Professional ratings
Review scores
| Source | Rating |
| AllMusic | Star |
| Almost Cool | 9/10 |
| Robert Christgau | (3-star Honorable Mention) |
| Drowned in Sound | 5/10 |
| The Guardian | Star |
| Mojo | Star |
| Music & Media | (favorable) |
| Q | Star |
| Select | Star |
| Uncut | Star |

==Re-release==
A newly remastered edition of the album was released by EMI Records, Mute Records and Astralwerks Records on CD, digital download and heavyweight vinyl in October–November 2009. Because of licensing restrictions imposed by Warner Music Group, this version has only been made available in the US and Canada as a part of The Catalogue box set.

==Track listing==

- "Home Computer" also includes elements from "It's More Fun to Compute"
- "Music Non Stop" also includes elements from "Boing Boom Tschak" and "Techno Pop"

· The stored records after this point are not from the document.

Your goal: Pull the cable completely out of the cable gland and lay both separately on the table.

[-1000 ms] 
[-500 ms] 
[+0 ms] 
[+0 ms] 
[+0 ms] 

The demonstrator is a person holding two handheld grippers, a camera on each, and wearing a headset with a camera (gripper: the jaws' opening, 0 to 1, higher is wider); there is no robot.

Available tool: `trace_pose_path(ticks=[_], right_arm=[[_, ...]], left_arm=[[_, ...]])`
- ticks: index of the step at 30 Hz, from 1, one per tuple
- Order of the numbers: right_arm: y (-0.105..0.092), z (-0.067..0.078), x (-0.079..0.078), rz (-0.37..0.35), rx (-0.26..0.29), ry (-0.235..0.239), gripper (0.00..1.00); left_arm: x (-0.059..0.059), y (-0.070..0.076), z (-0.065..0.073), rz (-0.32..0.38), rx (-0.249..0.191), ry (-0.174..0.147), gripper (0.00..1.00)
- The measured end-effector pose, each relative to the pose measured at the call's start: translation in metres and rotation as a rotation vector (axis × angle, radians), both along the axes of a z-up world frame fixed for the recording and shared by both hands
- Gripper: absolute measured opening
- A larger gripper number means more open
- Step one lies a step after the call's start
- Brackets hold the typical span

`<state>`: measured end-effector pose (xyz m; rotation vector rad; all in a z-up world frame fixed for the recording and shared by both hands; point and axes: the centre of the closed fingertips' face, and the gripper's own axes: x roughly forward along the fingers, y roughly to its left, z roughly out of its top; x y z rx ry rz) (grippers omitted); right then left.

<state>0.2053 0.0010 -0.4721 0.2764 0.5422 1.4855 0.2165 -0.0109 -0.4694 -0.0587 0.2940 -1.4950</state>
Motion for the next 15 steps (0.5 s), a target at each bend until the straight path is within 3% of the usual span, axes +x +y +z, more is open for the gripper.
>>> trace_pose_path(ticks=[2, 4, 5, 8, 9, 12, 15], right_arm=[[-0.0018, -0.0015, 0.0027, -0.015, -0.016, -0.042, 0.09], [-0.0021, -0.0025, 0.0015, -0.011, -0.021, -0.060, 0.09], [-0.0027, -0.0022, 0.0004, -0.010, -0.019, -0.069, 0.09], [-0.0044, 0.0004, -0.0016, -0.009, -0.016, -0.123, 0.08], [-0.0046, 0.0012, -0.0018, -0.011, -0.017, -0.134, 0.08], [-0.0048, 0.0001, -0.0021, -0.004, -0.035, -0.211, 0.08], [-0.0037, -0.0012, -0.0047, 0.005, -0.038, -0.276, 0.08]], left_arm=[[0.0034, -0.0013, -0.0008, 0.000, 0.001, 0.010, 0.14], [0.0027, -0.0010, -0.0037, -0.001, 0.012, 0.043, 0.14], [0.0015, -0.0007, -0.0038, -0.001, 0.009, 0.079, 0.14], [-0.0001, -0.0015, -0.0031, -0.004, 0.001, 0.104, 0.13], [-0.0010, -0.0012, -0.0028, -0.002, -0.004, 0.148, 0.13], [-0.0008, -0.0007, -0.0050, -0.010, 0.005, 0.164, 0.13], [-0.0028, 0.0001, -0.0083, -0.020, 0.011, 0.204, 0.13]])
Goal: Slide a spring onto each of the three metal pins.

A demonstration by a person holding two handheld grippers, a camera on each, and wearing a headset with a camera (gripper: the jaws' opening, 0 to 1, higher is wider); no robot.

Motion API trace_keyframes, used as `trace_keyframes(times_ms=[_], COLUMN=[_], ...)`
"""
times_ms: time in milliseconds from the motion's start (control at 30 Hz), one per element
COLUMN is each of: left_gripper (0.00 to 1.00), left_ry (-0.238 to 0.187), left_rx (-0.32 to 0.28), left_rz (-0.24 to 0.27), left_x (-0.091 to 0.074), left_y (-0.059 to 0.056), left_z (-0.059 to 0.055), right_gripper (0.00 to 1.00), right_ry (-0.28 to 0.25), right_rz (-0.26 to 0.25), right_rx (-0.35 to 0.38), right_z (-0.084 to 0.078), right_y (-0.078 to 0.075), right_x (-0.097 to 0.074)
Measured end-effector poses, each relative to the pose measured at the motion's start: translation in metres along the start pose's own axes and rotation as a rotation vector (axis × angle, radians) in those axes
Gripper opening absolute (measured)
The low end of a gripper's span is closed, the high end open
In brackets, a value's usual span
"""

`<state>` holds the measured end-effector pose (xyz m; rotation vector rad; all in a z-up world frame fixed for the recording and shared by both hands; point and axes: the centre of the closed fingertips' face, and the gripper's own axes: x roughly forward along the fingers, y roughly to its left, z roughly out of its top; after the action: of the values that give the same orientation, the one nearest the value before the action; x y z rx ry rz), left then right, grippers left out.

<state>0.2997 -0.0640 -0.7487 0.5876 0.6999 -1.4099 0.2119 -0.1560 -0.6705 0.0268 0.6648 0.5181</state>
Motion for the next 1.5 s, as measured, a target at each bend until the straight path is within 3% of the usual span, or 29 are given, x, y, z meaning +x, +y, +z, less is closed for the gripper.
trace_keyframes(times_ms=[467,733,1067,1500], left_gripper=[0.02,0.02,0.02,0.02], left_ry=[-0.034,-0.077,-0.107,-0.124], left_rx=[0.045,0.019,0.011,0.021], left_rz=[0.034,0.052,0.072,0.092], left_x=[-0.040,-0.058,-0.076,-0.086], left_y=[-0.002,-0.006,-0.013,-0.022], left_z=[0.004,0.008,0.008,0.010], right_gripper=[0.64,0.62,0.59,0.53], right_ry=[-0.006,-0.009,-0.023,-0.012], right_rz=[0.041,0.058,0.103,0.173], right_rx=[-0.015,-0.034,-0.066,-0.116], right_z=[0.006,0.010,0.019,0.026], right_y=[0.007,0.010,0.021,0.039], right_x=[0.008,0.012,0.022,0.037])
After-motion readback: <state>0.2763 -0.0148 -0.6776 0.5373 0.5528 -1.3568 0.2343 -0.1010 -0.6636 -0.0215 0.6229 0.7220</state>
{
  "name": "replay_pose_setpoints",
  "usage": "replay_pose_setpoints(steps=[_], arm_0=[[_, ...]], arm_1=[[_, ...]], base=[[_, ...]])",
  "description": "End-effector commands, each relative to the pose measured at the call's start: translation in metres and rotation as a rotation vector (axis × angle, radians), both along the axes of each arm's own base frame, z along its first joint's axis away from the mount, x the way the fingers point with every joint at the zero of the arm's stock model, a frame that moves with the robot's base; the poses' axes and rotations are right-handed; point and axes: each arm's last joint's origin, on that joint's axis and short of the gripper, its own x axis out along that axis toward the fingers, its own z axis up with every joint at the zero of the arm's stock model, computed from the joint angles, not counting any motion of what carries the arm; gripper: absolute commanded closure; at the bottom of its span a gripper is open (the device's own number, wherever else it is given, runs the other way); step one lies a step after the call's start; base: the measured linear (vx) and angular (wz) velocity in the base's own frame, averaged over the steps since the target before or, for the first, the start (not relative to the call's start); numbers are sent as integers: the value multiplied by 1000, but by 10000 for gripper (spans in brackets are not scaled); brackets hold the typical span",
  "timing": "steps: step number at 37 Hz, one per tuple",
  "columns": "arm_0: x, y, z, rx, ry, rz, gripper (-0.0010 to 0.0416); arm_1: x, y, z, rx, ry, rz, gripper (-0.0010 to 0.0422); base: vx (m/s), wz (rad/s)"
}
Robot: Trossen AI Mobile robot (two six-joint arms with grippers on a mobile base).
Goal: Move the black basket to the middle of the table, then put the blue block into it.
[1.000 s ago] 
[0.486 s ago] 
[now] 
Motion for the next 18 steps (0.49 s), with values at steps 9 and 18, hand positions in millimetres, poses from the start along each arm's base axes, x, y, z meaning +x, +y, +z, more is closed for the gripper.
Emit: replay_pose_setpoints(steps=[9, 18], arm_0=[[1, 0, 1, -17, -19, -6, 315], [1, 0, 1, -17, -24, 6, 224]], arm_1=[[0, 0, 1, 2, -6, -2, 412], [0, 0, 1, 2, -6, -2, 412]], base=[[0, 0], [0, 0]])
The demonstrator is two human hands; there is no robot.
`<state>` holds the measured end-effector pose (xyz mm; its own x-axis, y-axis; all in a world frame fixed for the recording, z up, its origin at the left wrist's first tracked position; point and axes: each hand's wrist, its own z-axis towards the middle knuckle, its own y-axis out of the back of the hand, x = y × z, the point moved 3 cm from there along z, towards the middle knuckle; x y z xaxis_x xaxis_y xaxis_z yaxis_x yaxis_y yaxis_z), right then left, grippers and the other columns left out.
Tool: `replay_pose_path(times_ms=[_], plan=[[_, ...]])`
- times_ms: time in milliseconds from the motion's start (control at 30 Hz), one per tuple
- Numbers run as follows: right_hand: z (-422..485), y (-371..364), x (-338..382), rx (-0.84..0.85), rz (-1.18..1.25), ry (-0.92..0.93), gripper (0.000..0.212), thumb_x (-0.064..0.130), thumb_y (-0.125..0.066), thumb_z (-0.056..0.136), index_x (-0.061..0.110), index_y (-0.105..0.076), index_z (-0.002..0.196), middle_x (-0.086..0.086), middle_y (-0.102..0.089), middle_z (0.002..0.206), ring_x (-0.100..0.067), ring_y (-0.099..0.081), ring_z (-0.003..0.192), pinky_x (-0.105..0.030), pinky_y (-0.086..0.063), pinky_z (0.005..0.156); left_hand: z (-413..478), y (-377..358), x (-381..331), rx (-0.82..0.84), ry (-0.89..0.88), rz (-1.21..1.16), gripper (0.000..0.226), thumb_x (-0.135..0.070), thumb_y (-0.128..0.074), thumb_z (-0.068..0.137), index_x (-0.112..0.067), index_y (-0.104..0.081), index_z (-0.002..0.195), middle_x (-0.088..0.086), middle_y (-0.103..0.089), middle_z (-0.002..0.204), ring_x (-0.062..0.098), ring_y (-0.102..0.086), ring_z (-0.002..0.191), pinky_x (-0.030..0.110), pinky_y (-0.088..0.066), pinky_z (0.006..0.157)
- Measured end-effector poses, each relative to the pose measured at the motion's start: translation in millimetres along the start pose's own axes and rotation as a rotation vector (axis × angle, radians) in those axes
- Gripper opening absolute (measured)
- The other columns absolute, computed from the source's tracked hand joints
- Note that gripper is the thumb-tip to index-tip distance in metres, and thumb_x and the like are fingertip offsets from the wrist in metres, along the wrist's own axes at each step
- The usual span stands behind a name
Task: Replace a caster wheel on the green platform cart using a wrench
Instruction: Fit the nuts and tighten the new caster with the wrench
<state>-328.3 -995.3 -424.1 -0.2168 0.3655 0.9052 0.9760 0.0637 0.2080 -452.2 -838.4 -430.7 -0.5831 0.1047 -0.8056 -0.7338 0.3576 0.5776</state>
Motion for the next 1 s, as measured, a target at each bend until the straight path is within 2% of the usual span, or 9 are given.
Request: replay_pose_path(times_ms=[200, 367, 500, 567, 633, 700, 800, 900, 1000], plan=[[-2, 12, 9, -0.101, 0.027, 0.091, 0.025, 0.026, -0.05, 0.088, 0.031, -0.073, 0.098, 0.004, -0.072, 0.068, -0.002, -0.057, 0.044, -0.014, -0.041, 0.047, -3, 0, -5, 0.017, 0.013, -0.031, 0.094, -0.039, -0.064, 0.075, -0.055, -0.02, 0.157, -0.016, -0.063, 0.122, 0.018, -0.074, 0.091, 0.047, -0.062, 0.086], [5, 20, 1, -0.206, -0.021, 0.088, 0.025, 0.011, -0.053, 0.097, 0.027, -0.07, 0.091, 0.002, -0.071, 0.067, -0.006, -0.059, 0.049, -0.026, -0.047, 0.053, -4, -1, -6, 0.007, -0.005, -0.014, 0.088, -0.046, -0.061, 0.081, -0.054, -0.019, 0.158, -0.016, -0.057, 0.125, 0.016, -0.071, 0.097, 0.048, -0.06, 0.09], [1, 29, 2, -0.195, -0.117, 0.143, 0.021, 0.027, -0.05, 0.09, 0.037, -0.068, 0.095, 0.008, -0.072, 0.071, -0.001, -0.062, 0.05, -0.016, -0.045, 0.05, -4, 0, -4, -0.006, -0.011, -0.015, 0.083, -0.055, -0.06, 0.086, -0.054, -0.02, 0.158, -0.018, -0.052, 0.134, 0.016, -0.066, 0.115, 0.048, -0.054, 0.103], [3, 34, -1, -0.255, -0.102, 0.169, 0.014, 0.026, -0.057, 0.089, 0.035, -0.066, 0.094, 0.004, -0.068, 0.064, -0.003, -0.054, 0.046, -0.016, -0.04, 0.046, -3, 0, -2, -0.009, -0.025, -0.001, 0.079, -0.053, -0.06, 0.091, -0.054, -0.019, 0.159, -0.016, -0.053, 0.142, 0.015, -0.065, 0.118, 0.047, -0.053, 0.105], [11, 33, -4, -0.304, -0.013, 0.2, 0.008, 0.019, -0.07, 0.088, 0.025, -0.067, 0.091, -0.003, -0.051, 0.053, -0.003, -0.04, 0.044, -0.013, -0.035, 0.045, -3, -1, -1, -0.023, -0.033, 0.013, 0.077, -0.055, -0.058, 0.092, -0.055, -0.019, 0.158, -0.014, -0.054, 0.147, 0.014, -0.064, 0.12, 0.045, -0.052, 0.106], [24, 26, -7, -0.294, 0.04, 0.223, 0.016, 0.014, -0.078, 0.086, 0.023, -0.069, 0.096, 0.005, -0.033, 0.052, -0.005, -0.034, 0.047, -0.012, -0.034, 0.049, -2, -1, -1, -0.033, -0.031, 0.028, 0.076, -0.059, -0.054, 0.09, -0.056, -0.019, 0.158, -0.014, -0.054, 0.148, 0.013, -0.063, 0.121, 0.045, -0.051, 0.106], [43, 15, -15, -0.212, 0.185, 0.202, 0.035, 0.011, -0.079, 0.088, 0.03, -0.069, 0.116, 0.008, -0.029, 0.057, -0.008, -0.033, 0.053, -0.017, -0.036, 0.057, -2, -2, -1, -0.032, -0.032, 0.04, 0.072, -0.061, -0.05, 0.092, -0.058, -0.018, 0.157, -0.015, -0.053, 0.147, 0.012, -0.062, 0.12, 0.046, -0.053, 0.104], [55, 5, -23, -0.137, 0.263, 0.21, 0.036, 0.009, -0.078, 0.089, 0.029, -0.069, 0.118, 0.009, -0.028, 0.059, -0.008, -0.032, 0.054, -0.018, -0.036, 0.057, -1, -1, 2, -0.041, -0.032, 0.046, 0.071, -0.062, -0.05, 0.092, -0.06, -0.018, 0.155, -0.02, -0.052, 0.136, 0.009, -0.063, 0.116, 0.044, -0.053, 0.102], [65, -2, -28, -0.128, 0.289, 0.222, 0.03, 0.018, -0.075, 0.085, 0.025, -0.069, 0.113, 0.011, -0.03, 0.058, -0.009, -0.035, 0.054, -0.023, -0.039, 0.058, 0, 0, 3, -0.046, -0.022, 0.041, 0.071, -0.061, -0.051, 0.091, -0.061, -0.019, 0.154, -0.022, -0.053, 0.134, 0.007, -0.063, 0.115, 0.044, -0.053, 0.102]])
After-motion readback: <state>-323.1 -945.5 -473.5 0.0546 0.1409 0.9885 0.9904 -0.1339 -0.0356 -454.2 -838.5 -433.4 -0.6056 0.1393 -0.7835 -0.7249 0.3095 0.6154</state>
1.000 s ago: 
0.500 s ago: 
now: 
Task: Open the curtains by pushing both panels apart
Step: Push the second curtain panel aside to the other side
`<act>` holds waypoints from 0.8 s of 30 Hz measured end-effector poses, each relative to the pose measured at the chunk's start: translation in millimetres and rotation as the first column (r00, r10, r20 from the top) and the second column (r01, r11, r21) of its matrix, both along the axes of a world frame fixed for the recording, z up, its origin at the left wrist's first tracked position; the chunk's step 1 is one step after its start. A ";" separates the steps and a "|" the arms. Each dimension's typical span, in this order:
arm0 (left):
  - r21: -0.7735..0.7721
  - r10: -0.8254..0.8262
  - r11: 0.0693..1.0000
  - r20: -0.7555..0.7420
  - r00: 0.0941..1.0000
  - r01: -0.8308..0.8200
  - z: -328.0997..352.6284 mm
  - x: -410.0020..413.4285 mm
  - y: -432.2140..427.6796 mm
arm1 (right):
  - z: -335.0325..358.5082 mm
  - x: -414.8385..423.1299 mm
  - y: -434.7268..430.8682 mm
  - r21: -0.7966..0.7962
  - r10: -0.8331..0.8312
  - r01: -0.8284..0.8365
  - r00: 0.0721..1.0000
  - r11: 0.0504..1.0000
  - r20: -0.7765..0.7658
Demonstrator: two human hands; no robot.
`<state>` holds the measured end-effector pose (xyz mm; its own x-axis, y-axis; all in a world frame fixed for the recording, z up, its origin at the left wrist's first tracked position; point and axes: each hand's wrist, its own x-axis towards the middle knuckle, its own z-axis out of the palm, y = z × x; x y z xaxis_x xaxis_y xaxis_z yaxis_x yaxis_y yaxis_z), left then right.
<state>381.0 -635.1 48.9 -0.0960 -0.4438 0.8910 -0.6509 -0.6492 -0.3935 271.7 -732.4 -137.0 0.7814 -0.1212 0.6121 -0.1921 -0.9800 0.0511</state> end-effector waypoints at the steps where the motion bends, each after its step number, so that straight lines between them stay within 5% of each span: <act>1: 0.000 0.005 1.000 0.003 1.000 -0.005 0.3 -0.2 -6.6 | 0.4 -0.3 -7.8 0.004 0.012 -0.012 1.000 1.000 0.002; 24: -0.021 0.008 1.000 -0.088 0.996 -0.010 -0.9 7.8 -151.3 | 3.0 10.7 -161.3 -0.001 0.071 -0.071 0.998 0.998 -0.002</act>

| No. | Title | Writer(s) | Length |
|---|---|---|---|
| 1. | "The Robots" ("Die Roboter") | Ralf Hütter; Florian Schneider; Karl Bartos; | 8:56 |
| 2. | "Computer Love" ("Computerliebe") | Hütter; Bartos; Emil Schult; | 6:35 |
| 3. | "Pocket Calculator" ("Taschenrechner") | Hütter; Bartos; Schult; | 4:32 |
| 4. | "Dentaku" (Japanese: "Calculator") | Hütter; Bartos; Schult; | 3:27 |
| 5. | "Autobahn" | Hütter; Schneider; Schult; | 9:27 |
| 6. | "Radioactivity" ("Radioaktivität") | Hütter; Schneider; Schult; | 6:53 |
| 7. | "Trans-Europe Express" ("Trans Europa Express") | Hütter; Schult; | 3:20 |
| 8. | "Abzug" | Hütter; | 2:18 |
| 9. | "Metal on Metal" ("Metall auf Metall") | Hütter; | 4:58 |
| 10. | "Home Computer" ("Heimcomputer") | Hütter; Schneider; Bartos; | 8:02 |
| 11. | "Music Non Stop" ("Musik Non-Stop") | Hütter; Schneider; Bartos; | 6:38 |
| Total length: |  |  | 65:15 |

==Personnel==
The original 1991 liner notes credit Hütter, Schneider and Hilpert simply with "Music Data Mix", while the 2009 remaster release gives more detailed credits for Hütter and Schneider. Abrantes, while uncredited in the liner notes, appeared in the artwork and other promotional material. Several other individuals are credited with "hardware" and "software", by last name only.

The 2009 remaster credits provide the following information:

Kraftwerk
- Ralf Hütter – voice, vocoder, Synclavier
- Florian Schneider – vocoder, speech synthesis
- Fritz Hilpert – music data mix

Additional musician
- Karl Bartos – programming

Technical
- Ralf Hütter – album concept, production, original artwork reconstruction
- Florian Schneider – album concept, production
- Günter Frohling – black and white photography
- Peter Boettcher – color photography
- Johann Zambryski – original artwork reconstruction

==Charts==
===Weekly charts===

| Chart (1991) | Peak position |
|---|---|
| Australian Albums (ARIA Charts) | 132 |
| Austrian Albums (Ö3 Austria) | 12 |
| Dutch Albums (Album Top 100) | 83 |
| German Albums (Offizielle Top 100) | 7 |
| Hungarian Albums (MAHASZ) | 33 |
| Swedish Albums (Sverigetopplistan) | 20 |
| Swiss Albums (Schweizer Hitparade) | 27 |
| UK Albums (OCC) | 15 |
| Chart (2020) | Peak position |
| Scottish Albums (OCC) | 63 |

== Certifications ==

| Region | Certification | Certified units/sales |
| United Kingdom (BPI) | Silver | 60,000^{^} |
^{^} Shipments figures based on certification alone.